China and Europe should “view each other’s differences in a correct way, rationally handle divergences, and ensure ties between the two sides move forward,” the Chinese statement had said at the end of the summit. Notably, the French and German readouts made no mention of the Chinese president’s proposal.
Europe has been cracking down on Chinese economic activity in the region. Both Germany and France tightened down on technology export controls and the acquisition of strategic shares through greater government intervention. France has introduced the concept of “golden shares” which has allowed for increased state intervention.

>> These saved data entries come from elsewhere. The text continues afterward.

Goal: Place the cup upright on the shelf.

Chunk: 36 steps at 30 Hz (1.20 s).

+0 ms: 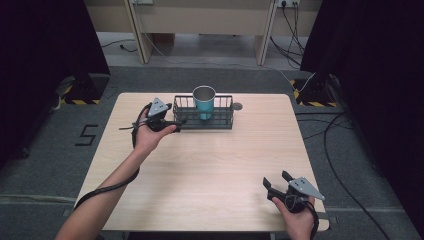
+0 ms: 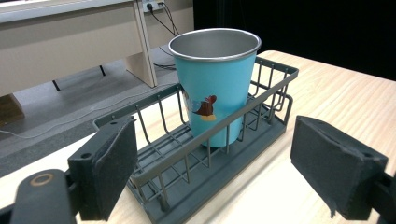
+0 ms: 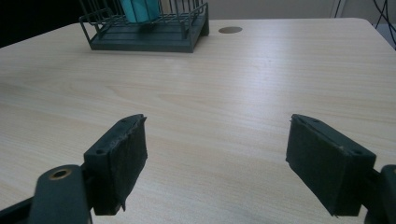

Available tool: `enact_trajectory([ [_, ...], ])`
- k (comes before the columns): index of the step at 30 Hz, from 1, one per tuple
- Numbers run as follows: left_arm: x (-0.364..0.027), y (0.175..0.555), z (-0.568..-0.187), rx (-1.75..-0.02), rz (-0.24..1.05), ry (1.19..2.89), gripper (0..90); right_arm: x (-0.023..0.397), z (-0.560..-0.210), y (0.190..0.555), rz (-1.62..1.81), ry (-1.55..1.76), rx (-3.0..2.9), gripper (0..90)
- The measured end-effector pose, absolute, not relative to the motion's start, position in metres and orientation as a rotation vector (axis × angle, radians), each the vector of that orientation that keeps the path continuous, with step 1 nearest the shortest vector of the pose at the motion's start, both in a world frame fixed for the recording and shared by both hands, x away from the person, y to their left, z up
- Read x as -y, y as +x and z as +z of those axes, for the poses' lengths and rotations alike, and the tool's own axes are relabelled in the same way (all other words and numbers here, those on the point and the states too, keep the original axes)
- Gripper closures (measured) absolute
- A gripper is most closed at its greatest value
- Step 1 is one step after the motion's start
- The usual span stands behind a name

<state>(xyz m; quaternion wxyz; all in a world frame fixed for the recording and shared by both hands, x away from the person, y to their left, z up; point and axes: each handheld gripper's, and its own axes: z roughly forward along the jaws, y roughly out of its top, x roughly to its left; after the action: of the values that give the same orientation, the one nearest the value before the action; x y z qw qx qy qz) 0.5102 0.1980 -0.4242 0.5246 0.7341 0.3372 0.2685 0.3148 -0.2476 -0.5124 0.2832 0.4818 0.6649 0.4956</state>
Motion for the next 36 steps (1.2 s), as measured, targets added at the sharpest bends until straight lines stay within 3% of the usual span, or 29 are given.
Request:
enact_trajectory([
  [36, -0.254, 0.461, -0.441, -0.87, 0.652, 1.714, 14.3, 0.247, -0.512, 0.315, 1.318, 1.287, -1.782, 21.0],
])
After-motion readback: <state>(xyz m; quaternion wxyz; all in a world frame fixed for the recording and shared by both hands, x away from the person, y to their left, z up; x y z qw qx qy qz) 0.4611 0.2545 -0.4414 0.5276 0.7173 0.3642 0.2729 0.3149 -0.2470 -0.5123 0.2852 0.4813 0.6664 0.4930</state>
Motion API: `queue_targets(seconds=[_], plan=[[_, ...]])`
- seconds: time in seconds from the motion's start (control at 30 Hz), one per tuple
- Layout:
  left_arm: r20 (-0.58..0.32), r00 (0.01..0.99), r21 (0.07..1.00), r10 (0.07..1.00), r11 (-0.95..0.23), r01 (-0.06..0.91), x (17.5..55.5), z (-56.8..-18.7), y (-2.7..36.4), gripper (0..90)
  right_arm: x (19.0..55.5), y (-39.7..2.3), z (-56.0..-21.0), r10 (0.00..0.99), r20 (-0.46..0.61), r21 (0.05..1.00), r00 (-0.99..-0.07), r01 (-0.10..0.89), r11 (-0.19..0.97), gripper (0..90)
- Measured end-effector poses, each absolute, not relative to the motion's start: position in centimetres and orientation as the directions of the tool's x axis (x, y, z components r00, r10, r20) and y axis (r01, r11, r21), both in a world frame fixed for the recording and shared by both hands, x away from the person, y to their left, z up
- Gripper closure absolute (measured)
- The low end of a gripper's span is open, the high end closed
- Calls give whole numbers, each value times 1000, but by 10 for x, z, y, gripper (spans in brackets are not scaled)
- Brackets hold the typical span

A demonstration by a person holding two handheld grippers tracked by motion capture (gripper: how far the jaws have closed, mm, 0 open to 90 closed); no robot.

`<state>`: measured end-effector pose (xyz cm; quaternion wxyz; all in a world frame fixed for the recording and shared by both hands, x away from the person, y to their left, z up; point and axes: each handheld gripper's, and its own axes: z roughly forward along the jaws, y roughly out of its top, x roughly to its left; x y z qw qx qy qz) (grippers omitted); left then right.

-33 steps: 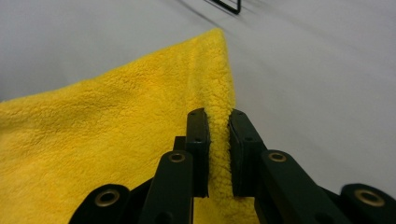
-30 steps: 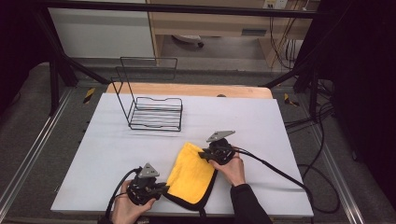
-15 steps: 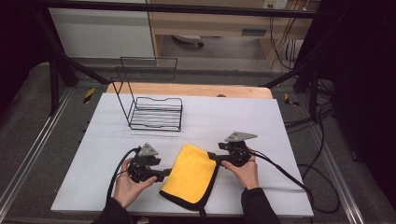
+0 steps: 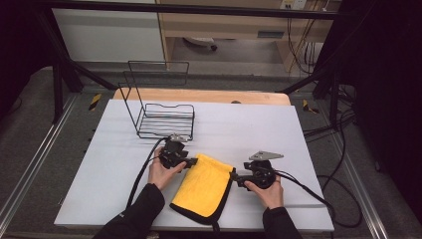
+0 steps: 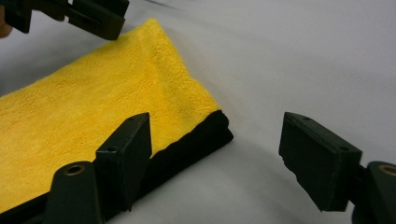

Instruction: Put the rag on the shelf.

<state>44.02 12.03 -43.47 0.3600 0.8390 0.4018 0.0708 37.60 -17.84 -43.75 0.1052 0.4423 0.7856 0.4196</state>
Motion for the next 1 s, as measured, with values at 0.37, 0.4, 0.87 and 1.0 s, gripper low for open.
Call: queue_targets(seconds=[0.37,0.4,0.87,1.0], plan=[[-237,677,645,696,-409,646,442,-442,112,737,386,-171,-448,814,248,722,-525,660,206,453],[-240,675,642,697,-408,649,441,-442,112,799,388,-170,-451,816,259,710,-517,675,203,474],[-203,671,692,713,-381,614,415,-419,134,850,395,-150,-444,790,312,689,-528,698,194,792],[-218,630,688,745,-341,641,404,-419,152,848,403,-135,-440,763,283,709,-581,662,241,799]])
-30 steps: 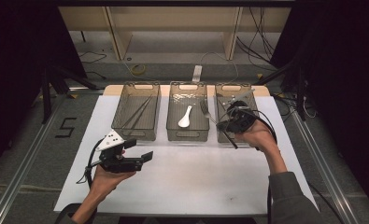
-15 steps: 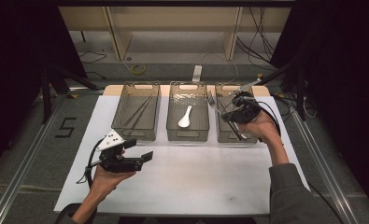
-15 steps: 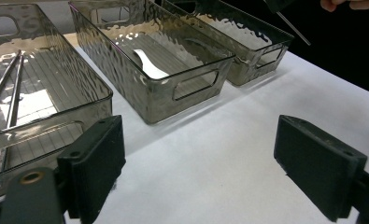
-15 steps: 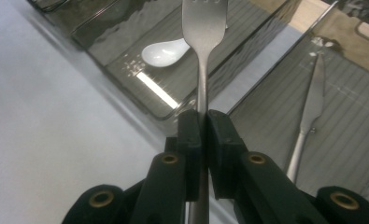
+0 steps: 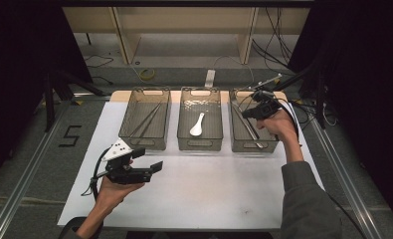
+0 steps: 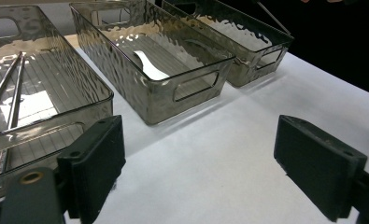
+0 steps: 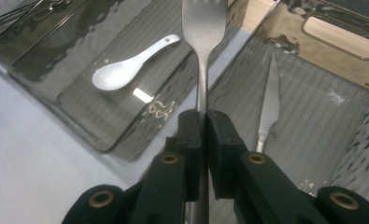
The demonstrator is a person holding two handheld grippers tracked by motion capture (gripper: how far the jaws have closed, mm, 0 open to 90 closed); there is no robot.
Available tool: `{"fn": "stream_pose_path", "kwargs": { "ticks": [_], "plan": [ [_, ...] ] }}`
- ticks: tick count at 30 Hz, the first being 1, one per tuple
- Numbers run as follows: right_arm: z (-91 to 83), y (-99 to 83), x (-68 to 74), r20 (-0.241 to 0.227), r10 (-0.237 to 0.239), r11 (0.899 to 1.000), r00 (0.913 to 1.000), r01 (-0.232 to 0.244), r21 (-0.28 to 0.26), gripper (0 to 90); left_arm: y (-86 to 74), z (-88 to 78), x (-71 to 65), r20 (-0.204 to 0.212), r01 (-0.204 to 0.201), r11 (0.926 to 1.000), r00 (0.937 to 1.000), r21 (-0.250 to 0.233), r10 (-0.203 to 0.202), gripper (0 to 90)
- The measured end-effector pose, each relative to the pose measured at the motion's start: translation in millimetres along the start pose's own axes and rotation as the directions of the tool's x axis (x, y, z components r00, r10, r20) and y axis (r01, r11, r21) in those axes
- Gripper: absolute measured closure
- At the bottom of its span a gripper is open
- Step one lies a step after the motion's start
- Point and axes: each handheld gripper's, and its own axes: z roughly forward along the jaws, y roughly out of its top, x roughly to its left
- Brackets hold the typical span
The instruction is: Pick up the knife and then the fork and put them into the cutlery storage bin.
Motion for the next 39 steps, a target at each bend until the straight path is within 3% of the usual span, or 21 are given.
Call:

On Germany’s side, Sood points out that Berlin played a lead role in negotiating the Comprehensive Agreement on Investment (CAI) agreement in December last year but has since backpedalled.
“Coldness in the relationship between Europe and China is growing given that the CAI is not operationalised. Then concern about China has spread to some Eastern European countries as well. Lithuanians pulled out from China’s European cooperation forum entitled 17+1 thus making it 16+1,” said Sood. According to some reports, Lithuanian foreign minister Gabrelius Landsbergis has even urged other European countries to follow suit.
While India will welcome the fact that common views are likely to prevail on the China question, would New Delhi be concerned about how Aukus may affect the Quad? Probably not. Analysts believe the US’s reason for transferring nuclear submarines to Australia is to widen its options. Through Aukus, it can pursue a more military edge while through Quad more inclusive options are possible. The grouping’s focus on climate change and emerging technologies makes it possible for Asean and other countries to join in the future. This suits India which has always termed Quad as a “non-military alliance.”
On the question of India perhaps benefitting from the rift, Sood replies in the negative. “The phone call between the two leaders should not be seen as related to Aukus. If Prime Minister Modi had stopped over in France after his US trip there perhaps would have been some signalling which we could have taken note of. As of now its status quo for India.”